‘We’re all behind’: Schools, parents struggle to rein in teen vaping
Published 3:10 pm Monday, September 16, 2019
By Mark Zdechlik
MPR News/90.1
Vaping worries surfaced in the Hopkins schools about two years ago, but the concerns weren’t driven by parents or teachers. Instead, a student-led health committee came to Holly Magdanz and other district leaders asking for help confronting the issue.
“It really threw myself and the two other staff advisors for kind of a loop,” recalled Magdanz, who coordinates the district’s wellness programs. “We were wondering: Vaping, how big of a deal is it?”
It’s turned out to be huge in Hopkins and districts across Minnesota and the country — a public health problem that many adults did not see coming and are struggling now in homes and schools to keep in check.
It’s mushroomed into a time-consuming disciplinary issue for many school leaders. A recent wave of reports tying vaping to lung damage has administrators and parents even more concerned as the school year begins.
“Parents and teachers and school administrators,” said Magdanz, “I think we’re all behind and we’re trying to catch up.
‘Everybody does it’
E-cigarettes were once viewed as less problematic than conventional cigarettes, still part of the cat-and-mouse games of teens pushing boundaries, but not something to panic about.
That’s changed over the past few years as the vaping industry and the health concerns around it have exploded.
Kya Scholler was 14 when she first bought vaping products online. Her mother, Kyra Hasbargen, eventually found out when a delivery arrived at the family’s home outside of International Falls, Minn.
“I had intercepted a package and opened it up and found a vape thing in there and these juices and I kind of freaked out,” Hasbargen recalled. “I was just like, ‘What in the world is going on? How does a 14-year-old obtain this sort of thing?’”
Kya, now 17, says she’s spent thousands of dollars on vaping equipment and liquids.
“Everyone does it, like even people you wouldn’t even expect that are super athletic and all that,” she said off her Juul, the most popular e-cigarette among young people. It’s black and plastic and looks remarkably like a flash drive. Small containers of liquid containing nicotine fit onto the unit. The Juul is popular because it’s inexpensive, easily concealable and widely available. Kya said it runs about $20 on sale.
Addicted to the nicotine, she said she and her friends got to the point where each was vaping the equivalent of one-and-a-half cigarettes a day. “It like became like my phone where I almost felt lost if I didn’t have it.”

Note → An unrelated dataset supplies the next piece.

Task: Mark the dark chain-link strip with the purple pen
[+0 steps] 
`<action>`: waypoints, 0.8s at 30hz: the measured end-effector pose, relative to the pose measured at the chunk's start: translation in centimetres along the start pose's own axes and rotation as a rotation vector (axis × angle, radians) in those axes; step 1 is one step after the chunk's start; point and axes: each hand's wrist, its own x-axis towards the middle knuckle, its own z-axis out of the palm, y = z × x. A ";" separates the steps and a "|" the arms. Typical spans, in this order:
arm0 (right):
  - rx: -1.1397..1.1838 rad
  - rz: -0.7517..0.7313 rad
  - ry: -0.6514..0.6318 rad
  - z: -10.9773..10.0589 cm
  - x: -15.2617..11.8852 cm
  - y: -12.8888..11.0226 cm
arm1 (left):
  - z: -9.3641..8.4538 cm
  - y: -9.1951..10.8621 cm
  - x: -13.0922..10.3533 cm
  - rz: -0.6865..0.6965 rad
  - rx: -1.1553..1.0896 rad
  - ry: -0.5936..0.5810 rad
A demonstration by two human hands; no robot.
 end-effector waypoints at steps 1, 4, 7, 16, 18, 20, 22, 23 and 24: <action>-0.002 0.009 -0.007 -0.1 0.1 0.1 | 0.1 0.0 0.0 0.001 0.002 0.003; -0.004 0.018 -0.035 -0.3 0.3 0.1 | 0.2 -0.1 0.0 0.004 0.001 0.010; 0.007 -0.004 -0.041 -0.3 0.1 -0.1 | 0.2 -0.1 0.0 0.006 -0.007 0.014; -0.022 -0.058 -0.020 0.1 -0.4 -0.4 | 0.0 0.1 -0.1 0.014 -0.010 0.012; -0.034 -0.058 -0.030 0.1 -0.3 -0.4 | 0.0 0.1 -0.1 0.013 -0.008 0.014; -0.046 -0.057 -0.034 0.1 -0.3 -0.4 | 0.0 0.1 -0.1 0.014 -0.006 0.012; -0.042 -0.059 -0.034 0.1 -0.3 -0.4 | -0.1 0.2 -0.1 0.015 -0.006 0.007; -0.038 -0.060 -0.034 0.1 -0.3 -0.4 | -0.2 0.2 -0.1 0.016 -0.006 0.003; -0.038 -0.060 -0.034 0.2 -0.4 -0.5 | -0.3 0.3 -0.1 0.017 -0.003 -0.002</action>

Kya said she recently quit for good because the e-cigarettes eventually sickened her and her friends. She recalled a stretch were she and two other friends were “constantly sick, like a cold sick, from it.”
She also found herself short of breath, with chest pains sharp enough she wore a heart monitor for awhile. Results came back normal, but she didn’t feel normal.
“It was almost like a really sharp pain, like almost like my heart was stopping,” she said.
‘Brain shift’ needed
While Hasbargen is relieved her daughter is no longer vaping, she is beside herself over the issue of kids having such apparent access to vaping materials. She has a younger daughter, Pahtynn, who at 11 years old is nearing the age Kya started her journey with e-cigarettes.
“These companies need to be held liable. These kids keep getting younger and younger and there’s no way for parents to even know.”
Public health officials say a big challenge facing them is countering the widely held notion that e-cigarettes are safe alternatives to conventional tobacco use.
Earlier this month, the Food and Drug Administration sent a warning letter to Juul, telling the company it violated federal regulations by touting its vaping products as safer than traditional tobacco cigarettes.
Education and public health officials agree that the best approach is to teach students and their parents that science does not back up claims vaping is a safe alternative to conventional smoking.
In schools this fall, new anti-vaping posters were up in halls and classrooms. Hopkins students helped design some of them, which the state Health Department made available online.
School districts are holding meetings with parents to teach them about the dangers and prevalence of electronic cigarettes and vaping, hoping adults can do more to spot their use and snuff it out.
Kids as young as elementary students need to be warned about nicotine addiction and vaping, and educators need to do more than police the behavior, said Magdanz, the Hopkins schools’ wellness coordinator.
“In addition to the prevention and the intervention in the schools or homes,” she said, “we need to be openly talking about cessation — kind of a brain shift in terms of not just punishing the kids but really seeing that this is a serious health issue that we to help support them and to get them to stop.”